*** Begin section ***

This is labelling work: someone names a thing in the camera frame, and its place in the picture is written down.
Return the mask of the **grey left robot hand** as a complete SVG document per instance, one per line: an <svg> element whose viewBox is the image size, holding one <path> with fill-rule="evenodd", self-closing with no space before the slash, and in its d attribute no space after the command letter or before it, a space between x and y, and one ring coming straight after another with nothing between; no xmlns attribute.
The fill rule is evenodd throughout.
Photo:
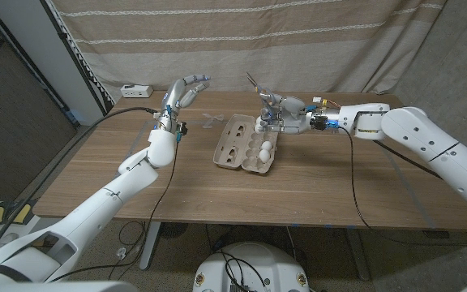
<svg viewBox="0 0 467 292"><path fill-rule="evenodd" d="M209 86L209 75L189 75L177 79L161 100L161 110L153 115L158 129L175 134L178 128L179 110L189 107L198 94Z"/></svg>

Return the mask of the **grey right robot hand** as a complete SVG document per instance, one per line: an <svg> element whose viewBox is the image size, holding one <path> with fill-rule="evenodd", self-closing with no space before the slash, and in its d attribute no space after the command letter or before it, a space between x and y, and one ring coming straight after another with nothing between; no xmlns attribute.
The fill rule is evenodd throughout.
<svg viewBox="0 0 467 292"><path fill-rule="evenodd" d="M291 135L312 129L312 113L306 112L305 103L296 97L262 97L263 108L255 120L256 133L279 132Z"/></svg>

*** End section ***
*** Begin section ***

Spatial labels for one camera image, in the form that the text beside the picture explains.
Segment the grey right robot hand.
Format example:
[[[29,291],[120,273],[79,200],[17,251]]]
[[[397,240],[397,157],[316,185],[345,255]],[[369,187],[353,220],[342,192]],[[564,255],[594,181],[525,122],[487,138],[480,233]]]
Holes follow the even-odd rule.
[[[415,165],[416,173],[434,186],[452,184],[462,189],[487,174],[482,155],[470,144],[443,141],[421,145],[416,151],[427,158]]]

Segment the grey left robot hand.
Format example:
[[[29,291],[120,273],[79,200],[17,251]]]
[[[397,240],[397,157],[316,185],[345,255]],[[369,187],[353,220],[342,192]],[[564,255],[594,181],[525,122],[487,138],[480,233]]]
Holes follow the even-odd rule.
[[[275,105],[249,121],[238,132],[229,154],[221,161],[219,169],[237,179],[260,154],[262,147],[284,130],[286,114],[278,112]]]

*** End section ***

# Task requirements:
Look through the entries for lines containing the word "Segment" and return each one.

# Solution for this task:
Segment the grey right robot hand.
Segment the grey left robot hand.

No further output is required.